A series of large housing projects in what is mostly a rural area could further inflame anti-development sentiment.
“Eventually one hopes it will translate into political changes,” Zoller said.
Charles Hines — who voted for most of the nine revisions to 2050 approved Wednesday and has been a steadfast supporter of overhauling the plan — is the only commissioner among the current five who is not term-limited and could stand for re-election.
Hines said that he focused on crafting a workable plan that can accommodate Sarasota County's projected growth in a responsible manner, not politics.
“The political stuff, save that for a year, year-and-a-half from now,” Hines said. “We make decisions every day and you try to do what's right for the community and some people are going to be happy and some people are going to be upset.”
Clashes over growth are nothing new in Sarasota County: The building boom that reached its apex in 2006 sparked citizen initiatives led by Zoller to amend the county's charter and put the brakes on development.
Three growth-related amendments were approved from 2007 to 2008 by wide margins.
They gave the county final approval over developments in land annexed by local cities, required a super majority commission vote for changes to the county's comprehensive plan that increase development density or intensity and required a unanimous vote to move the county's urban service boundary.
But public opinion started to shift shortly after the amendments were passed. The Great Recession wiped away thousands of high-paying construction jobs in the region.
County leaders came under pressure to stimulate the economy, and one strategy was to loosen development regulations.

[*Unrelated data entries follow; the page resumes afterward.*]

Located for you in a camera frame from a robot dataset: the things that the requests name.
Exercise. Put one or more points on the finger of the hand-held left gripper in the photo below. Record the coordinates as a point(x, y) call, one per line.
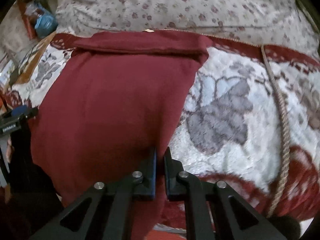
point(20, 111)

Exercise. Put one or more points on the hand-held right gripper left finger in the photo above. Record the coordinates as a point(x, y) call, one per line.
point(154, 170)

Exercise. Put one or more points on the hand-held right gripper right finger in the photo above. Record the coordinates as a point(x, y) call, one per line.
point(170, 177)

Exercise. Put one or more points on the dark cloth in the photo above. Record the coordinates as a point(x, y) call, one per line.
point(22, 205)

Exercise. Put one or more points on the teal bag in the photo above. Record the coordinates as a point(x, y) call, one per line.
point(44, 22)

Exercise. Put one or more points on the maroon sweatshirt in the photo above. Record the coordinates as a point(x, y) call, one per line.
point(112, 105)

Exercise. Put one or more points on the floral fleece blanket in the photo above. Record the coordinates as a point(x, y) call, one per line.
point(225, 92)

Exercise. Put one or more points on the floral print quilt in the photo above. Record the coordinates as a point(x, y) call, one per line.
point(175, 0)

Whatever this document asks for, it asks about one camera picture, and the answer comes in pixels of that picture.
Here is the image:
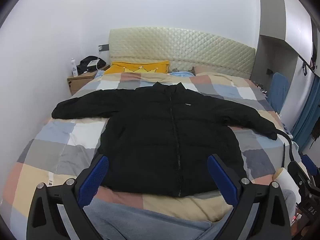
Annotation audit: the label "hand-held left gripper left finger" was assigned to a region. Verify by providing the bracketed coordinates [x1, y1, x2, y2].
[26, 154, 110, 240]

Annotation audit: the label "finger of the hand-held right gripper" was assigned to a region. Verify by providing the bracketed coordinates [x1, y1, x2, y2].
[300, 154, 320, 177]

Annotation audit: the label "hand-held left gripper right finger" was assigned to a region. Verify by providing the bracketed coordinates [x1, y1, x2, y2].
[207, 154, 293, 240]

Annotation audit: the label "black puffer jacket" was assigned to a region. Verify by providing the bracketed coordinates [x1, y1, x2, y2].
[52, 82, 278, 197]

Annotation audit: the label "person's right forearm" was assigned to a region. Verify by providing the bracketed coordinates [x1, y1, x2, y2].
[272, 167, 300, 202]

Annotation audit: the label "person's legs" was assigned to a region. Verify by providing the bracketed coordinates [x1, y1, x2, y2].
[56, 189, 297, 240]

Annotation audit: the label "blue curtain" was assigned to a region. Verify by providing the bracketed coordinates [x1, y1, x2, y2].
[291, 76, 320, 145]

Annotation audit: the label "checkered bed blanket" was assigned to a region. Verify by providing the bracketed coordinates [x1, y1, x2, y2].
[0, 71, 300, 230]

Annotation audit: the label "blue towel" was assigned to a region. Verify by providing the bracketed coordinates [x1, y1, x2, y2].
[268, 72, 290, 113]

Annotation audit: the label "wooden nightstand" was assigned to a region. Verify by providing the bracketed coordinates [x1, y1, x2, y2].
[67, 65, 110, 96]

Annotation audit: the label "beige pink pillow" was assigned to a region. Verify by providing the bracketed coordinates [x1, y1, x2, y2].
[192, 65, 250, 80]

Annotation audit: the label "light blue pillow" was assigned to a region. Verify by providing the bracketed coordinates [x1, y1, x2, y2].
[169, 71, 195, 78]

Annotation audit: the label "black bag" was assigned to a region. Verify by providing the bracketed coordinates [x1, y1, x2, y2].
[76, 56, 107, 75]

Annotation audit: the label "yellow crown pillow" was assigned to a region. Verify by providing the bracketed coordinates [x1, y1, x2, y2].
[104, 60, 170, 75]

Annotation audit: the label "cream quilted headboard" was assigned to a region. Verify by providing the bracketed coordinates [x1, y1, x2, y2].
[108, 26, 256, 80]

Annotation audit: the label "grey white wardrobe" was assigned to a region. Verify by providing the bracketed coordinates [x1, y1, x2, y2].
[251, 0, 320, 113]

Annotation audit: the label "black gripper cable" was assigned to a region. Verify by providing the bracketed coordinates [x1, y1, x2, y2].
[274, 129, 295, 162]

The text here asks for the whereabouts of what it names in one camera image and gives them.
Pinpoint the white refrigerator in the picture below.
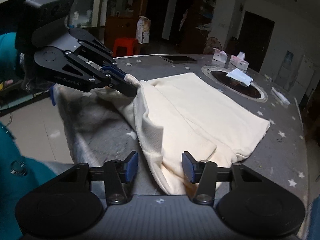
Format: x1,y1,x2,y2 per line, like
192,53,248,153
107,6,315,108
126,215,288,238
292,55,316,98

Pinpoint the dark wooden open shelf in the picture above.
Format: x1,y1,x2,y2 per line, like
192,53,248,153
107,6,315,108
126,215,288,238
197,0,218,46

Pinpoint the black smartphone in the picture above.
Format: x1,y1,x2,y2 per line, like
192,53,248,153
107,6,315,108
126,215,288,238
161,55,198,64

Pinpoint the white tissue box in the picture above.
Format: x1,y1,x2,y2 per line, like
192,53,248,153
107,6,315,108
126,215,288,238
230,52,249,70

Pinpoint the wooden cabinet with glass shelf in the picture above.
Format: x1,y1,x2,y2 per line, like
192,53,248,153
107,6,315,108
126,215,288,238
70,0,150,52

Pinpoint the polka dot play tent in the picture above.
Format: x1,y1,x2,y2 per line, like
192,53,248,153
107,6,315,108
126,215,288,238
204,37,223,55

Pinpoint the crumpled white tissue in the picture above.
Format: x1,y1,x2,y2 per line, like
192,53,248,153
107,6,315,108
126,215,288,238
226,68,253,86

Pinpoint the cream cloth garment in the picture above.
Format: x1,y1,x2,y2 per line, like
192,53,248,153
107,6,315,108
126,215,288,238
91,72,271,195

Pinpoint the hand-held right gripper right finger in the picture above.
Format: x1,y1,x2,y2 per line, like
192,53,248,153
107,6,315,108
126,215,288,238
182,151,265,205

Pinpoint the brown paper bag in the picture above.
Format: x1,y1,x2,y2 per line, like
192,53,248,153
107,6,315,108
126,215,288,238
137,16,151,44

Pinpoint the person's teal jacket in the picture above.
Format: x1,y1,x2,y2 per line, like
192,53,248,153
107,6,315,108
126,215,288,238
0,122,58,240

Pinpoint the blue edge strip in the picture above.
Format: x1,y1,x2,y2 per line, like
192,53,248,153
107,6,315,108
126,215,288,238
49,85,57,107

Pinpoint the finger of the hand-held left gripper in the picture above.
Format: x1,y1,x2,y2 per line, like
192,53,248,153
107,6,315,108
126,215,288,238
69,28,128,79
54,52,138,98

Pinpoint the dark wooden door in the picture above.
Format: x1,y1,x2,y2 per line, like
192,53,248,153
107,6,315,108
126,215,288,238
236,10,275,61

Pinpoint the red plastic stool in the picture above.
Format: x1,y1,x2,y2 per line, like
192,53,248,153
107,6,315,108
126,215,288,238
113,37,139,57

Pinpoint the water dispenser with blue bottle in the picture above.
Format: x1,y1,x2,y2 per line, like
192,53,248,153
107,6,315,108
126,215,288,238
280,51,294,85

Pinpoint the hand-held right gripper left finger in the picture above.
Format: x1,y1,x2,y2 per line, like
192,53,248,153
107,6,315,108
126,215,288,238
54,151,139,205

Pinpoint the small white open box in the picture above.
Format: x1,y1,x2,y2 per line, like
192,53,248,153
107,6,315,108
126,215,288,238
212,48,228,63

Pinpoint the round built-in hotpot burner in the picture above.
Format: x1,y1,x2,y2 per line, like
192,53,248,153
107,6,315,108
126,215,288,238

In recent years the county commission has slashed road impact fees and taken other steps to encourage growth, culminating in the overhaul of the 2050 plan. But public opinion may be shifting again.
Only 11 percent of county residents surveyed in a recent poll cited jobs and the economy as their top concern, down from 18 percent last year. Growth-related issues were the top priority for 37 percent of residents, up from 20 percent in 2013.
Sarasota Audubon Society conservation chairman Wade Matthews cited the figures during Wednesday's hearing in arguing that commissioners were not listening to the public. Concerns about growth could play a big role in future county elections, Matthews predicted.
“The trend is on our side again,” he said. “How it will play out remains to be seen.”